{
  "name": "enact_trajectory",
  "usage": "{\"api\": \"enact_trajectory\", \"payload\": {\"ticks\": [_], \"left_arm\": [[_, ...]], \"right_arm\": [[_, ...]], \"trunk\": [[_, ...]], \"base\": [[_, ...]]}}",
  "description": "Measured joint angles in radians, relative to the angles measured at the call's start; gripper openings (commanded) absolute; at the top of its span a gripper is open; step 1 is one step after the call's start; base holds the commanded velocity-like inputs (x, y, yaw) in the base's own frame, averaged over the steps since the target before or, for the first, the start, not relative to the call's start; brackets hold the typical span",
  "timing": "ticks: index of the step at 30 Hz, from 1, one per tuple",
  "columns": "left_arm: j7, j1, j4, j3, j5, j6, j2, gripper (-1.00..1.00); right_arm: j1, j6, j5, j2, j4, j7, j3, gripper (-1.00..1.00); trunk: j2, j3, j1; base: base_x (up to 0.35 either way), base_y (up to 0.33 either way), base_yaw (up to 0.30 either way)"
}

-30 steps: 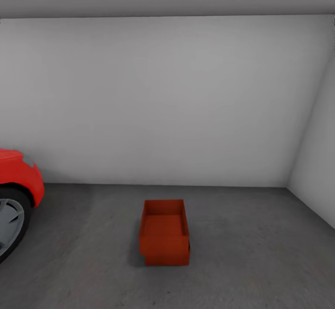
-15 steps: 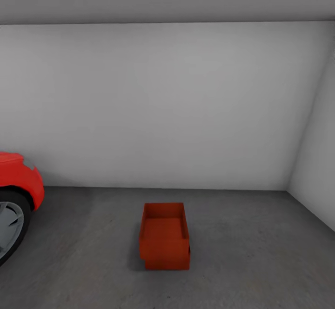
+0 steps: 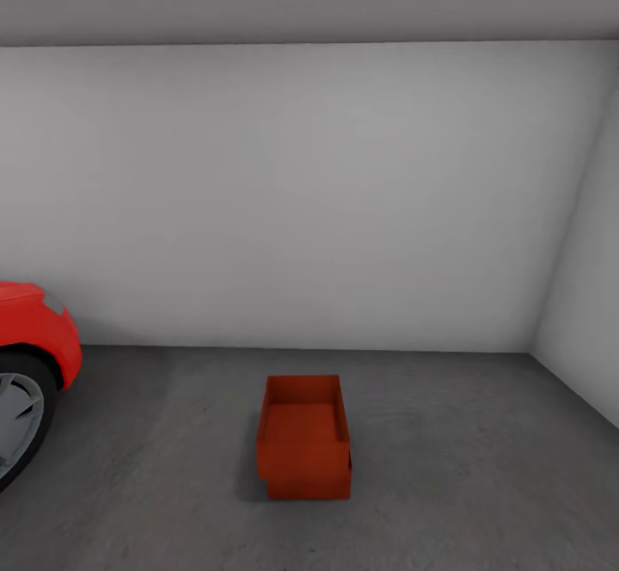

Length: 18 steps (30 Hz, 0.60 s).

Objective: Move the two storage containers from the living room to the garage. In the garage, place one container on the floor and stack the other container on top of it (either order is fine).

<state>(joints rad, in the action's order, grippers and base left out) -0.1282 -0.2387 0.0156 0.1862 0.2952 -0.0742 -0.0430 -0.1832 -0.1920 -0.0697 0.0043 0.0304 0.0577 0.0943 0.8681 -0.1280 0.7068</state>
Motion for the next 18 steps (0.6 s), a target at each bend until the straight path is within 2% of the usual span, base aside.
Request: {"api": "enact_trajectory", "payload": {"ticks": [2,5,18], "left_arm": [[0.000,0.000,0.000,0.000,0.002,0.000,-0.001,1.00],[0.000,0.000,0.000,0.001,0.003,0.000,-0.001,1.00],[0.000,0.000,0.000,0.001,0.003,0.000,-0.002,1.00]], "right_arm": [[0.000,0.001,0.026,0.000,0.000,0.000,0.000,1.00],[0.000,0.001,0.044,0.002,0.000,-0.001,0.000,1.00],[0.000,0.005,0.053,0.005,0.000,0.009,-0.001,1.00]], "trunk": [[0.000,0.000,0.000],[0.000,0.000,0.000],[0.000,0.000,0.000]], "base": [[0.000,0.000,0.000],[0.000,0.000,0.000],[0.000,0.000,0.000]]}}
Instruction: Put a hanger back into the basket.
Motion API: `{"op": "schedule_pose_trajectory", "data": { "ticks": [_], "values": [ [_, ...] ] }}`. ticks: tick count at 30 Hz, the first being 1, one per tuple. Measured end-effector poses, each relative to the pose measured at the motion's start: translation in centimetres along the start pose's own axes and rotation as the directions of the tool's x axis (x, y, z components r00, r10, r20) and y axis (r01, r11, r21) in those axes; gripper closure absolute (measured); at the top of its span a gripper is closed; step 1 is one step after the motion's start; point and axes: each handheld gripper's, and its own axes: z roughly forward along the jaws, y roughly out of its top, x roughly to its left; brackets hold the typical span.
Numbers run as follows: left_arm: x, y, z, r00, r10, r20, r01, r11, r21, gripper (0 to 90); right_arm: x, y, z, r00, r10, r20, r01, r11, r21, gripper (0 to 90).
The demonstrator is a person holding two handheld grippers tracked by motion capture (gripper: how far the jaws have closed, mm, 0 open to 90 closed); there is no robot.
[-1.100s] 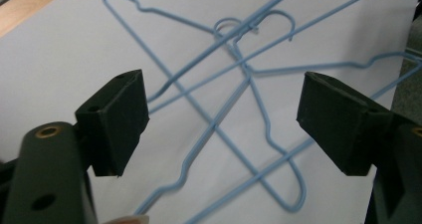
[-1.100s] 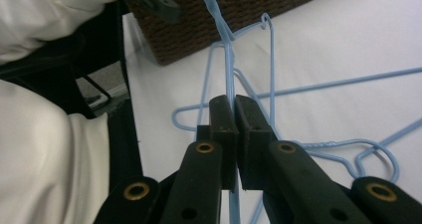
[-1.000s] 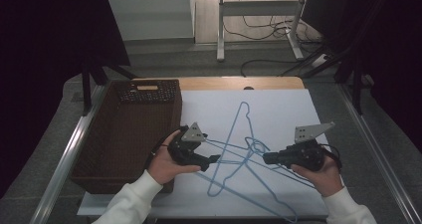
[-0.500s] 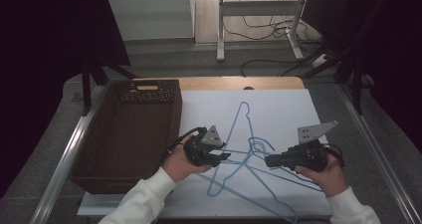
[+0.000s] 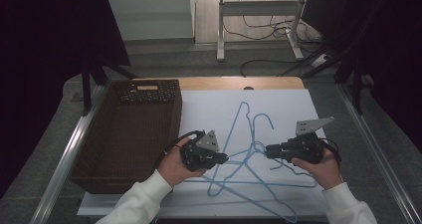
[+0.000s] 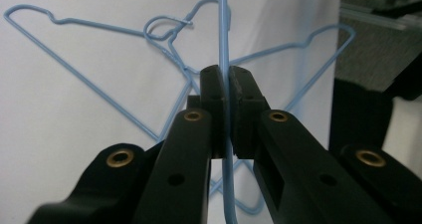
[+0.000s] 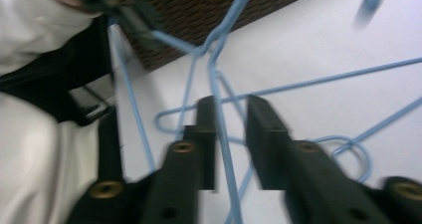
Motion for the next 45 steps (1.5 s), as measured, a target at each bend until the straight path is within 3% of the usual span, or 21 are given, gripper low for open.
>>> {"op": "schedule_pose_trajectory", "data": {
  "ticks": [3,7,13,15,21,24,25,28,29,31,33,36,37,45],
  "values": [
    [0.1,-0.5,-0.7,0.9997,-0.022,-0.010,0.022,0.9995,-0.021,87.0,0.1,0.0,-0.3,0.9984,0.006,0.057,-0.003,0.999,-0.046,53.9],
    [0.2,-1.1,-2.0,0.9985,-0.052,-0.013,0.051,0.9966,-0.064,87.0,0.3,-0.2,-1.2,0.9855,0.024,0.168,-0.003,0.993,-0.119,34.5],
    [0.0,-1.7,-4.2,0.9964,-0.081,-0.028,0.076,0.9880,-0.135,87.0,0.4,-1.2,-1.9,0.9657,0.079,0.247,-0.038,0.985,-0.168,20.7],
    [0.0,-1.8,-4.6,0.9959,-0.083,-0.034,0.078,0.9864,-0.145,87.0,0.3,-1.4,-1.9,0.9627,0.087,0.256,-0.044,0.985,-0.169,18.9],
    [0.5,-2.7,-6.9,0.9891,-0.130,-0.070,0.113,0.9717,-0.208,87.0,0.2,-2.0,-1.7,0.9506,0.102,0.293,-0.054,0.985,-0.166,15.4],
    [0.8,-3.1,-7.5,0.9858,-0.149,-0.077,0.128,0.9657,-0.226,87.0,0.2,-2.2,-1.5,0.9501,0.106,0.294,-0.061,0.985,-0.159,15.4],
    [1.0,-3.6,-8.1,0.9817,-0.169,-0.087,0.143,0.9576,-0.250,87.0,0.1,-2.4,-1.1,0.9509,0.104,0.291,-0.064,0.988,-0.143,15.1],
    [1.3,-4.3,-9.2,0.9762,-0.191,-0.103,0.156,0.9471,-0.281,87.0,0.1,-2.6,-0.6,0.9510,0.094,0.294,-0.061,0.991,-0.122,15.0],
    [1.3,-4.3,-9.2,0.9762,-0.191,-0.103,0.156,0.9471,-0.281,87.0,0.1,-2.6,-0.5,0.9514,0.095,0.293,-0.063,0.991,-0.118,15.0],
    [1.6,-4.9,-10.3,0.9704,-0.214,-0.111,0.173,0.9380,-0.301,87.0,0.1,-2.6,-0.4,0.9501,0.094,0.298,-0.063,0.992,-0.110,14.9],
    [1.7,-5.2,-10.7,0.9687,-0.220,-0.115,0.176,0.9353,-0.307,87.0,0.0,-2.7,-0.3,0.9501,0.095,0.297,-0.065,0.992,-0.107,14.8],
    [2.1,-6.1,-12.0,0.9604,-0.250,-0.124,0.197,0.9225,-0.332,87.0,-0.1,-2.8,-0.2,0.9468,0.095,0.307,-0.068,0.993,-0.096,14.6],
    [2.1,-6.1,-12.0,0.9604,-0.250,-0.124,0.197,0.9225,-0.332,87.0,-0.1,-2.9,-0.2,0.9462,0.095,0.309,-0.069,0.993,-0.094,14.5],
    [3.0,-8.4,-14.3,0.9344,-0.313,-0.170,0.232,0.8965,-0.378,87.0,-0.2,-3.1,0.2,0.9444,0.092,0.315,-0.072,0.995,-0.075,14.3]
  ]
}}
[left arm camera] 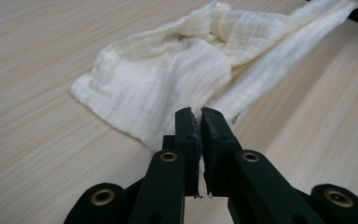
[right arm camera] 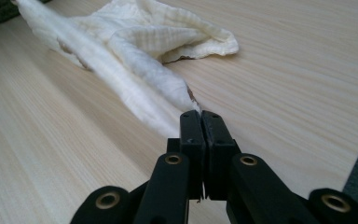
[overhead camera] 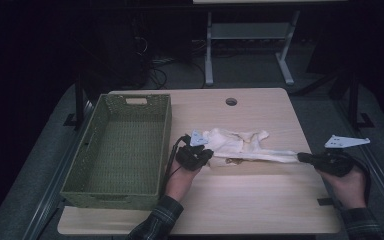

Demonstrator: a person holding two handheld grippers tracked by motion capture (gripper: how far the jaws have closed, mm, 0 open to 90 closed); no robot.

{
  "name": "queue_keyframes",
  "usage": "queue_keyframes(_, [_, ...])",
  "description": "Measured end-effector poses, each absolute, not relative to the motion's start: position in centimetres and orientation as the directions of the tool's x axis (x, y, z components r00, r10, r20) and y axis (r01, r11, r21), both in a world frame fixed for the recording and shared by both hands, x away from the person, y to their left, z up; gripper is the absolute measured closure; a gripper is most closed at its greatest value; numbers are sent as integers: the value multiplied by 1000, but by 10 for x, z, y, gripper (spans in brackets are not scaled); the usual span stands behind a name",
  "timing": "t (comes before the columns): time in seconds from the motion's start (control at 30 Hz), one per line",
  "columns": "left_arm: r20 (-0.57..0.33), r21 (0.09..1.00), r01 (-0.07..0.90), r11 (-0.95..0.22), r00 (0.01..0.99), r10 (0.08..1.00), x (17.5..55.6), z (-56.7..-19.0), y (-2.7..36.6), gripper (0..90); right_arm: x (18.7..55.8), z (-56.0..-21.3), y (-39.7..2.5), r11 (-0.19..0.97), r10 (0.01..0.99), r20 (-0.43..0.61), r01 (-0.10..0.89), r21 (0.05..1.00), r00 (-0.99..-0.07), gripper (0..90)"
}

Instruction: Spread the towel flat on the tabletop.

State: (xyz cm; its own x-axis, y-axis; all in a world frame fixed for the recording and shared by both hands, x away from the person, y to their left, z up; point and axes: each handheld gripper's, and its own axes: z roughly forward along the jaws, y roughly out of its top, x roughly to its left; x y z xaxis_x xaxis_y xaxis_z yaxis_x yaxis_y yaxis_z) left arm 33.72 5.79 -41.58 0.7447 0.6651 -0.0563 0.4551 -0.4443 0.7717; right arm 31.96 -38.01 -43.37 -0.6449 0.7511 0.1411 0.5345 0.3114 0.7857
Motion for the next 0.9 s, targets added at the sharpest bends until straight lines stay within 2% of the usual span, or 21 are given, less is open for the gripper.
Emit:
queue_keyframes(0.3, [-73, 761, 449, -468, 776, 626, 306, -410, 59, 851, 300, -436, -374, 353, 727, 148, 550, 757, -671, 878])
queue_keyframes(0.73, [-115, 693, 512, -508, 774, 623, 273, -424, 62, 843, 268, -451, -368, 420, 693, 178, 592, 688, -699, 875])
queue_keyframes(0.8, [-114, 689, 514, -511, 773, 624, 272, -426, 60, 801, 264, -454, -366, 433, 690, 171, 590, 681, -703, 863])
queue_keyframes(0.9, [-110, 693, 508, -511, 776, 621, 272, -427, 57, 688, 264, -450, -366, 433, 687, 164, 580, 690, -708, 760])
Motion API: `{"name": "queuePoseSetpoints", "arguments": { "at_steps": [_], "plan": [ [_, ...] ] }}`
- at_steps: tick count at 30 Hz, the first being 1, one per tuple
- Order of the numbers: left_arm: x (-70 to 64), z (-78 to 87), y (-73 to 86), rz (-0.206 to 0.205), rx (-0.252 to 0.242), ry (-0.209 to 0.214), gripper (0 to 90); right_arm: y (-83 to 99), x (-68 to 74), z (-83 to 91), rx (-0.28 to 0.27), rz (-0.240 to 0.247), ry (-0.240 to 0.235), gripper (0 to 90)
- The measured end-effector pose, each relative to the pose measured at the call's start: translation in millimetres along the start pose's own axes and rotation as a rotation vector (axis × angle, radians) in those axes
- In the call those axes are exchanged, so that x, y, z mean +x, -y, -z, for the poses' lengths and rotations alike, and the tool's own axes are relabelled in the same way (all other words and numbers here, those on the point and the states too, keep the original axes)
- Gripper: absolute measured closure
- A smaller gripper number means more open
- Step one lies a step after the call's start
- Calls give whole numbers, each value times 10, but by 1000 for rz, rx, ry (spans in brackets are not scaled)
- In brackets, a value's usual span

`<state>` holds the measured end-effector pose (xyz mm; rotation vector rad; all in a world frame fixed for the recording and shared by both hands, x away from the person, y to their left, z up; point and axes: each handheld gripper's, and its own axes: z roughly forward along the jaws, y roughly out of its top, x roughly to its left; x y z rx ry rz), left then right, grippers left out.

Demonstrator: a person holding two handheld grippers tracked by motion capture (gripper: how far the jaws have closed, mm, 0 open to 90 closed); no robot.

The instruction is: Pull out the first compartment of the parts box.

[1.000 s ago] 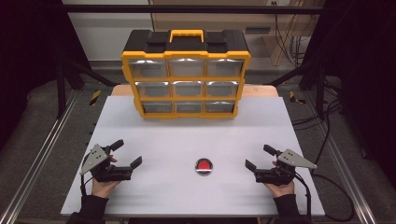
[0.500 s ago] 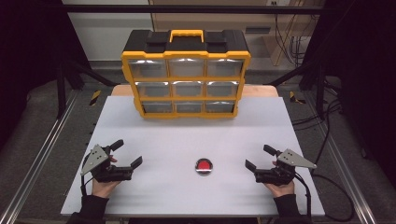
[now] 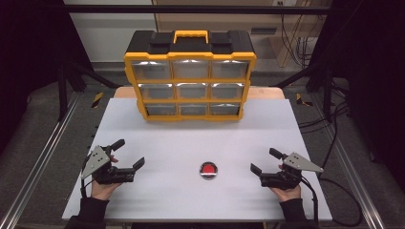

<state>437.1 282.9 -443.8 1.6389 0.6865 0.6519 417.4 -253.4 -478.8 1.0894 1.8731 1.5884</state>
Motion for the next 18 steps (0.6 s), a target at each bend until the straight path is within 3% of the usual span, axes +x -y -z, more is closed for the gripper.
{"name": "queuePoseSetpoints", "arguments": {
  "at_steps": [7,8,13,16,17,18],
  "plan": [
    [0,-34,-114,-52,10,9,16,-2,1,4,-1,-2,4,15],
    [-6,-52,-141,-77,21,8,17,-1,-1,1,0,0,4,15],
    [5,-83,-205,-103,19,26,16,-2,-1,1,-1,0,4,15],
    [7,-113,-273,-143,39,24,14,-2,-1,3,-1,-2,4,15],
    [8,-132,-323,-173,49,22,13,-2,-1,1,-1,-1,5,15],
    [8,-132,-323,-173,49,22,14,-1,-1,0,-1,1,5,15]
  ]
}}
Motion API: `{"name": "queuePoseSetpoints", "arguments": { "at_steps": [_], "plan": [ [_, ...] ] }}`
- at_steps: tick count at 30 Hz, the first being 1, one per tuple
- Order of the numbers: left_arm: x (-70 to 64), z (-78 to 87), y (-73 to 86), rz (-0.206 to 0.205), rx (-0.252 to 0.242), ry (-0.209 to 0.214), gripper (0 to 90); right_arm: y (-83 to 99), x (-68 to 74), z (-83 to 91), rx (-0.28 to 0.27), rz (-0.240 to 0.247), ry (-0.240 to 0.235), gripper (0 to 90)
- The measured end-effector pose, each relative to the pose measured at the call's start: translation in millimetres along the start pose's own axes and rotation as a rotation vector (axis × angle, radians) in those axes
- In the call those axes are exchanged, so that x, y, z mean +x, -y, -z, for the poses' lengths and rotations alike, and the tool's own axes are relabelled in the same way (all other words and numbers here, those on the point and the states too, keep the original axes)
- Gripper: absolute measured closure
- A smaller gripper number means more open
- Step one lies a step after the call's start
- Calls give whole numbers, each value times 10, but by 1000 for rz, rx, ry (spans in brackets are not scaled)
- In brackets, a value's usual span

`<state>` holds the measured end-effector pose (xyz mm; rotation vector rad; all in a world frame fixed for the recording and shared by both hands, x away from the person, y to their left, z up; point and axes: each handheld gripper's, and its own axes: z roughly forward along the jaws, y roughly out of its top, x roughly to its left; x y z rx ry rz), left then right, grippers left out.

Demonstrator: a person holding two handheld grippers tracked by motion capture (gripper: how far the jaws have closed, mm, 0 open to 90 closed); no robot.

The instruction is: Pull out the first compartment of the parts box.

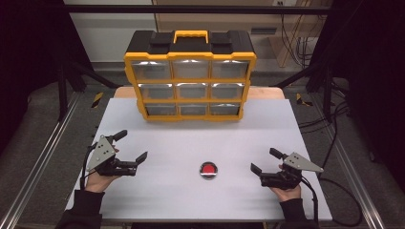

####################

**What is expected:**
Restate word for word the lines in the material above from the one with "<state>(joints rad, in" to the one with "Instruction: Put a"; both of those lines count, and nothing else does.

**Finished task:**
<state>(joints rad, in the action's order, grippers and base left out) -0.1282 -0.2387 0.0156 0.1862 0.2952 -0.0742 -0.0430 -0.1832 -0.1920 -0.0697 0.0043 0.0304 0.0577 0.0943 0.8681 -0.1280 0.7068</state>
Motion for the next 18 steps (0.6 s), a target at each bend until the straight path is within 2% of the usual span, base aside.
Request: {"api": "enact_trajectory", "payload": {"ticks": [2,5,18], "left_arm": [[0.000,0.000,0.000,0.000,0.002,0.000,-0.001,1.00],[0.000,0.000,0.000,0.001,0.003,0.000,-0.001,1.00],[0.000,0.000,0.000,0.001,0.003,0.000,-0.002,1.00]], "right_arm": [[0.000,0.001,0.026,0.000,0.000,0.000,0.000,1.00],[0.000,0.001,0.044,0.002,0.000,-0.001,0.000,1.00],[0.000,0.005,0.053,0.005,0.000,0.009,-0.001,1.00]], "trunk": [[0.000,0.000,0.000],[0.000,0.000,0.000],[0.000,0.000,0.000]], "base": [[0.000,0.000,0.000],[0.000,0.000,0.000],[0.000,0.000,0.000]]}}
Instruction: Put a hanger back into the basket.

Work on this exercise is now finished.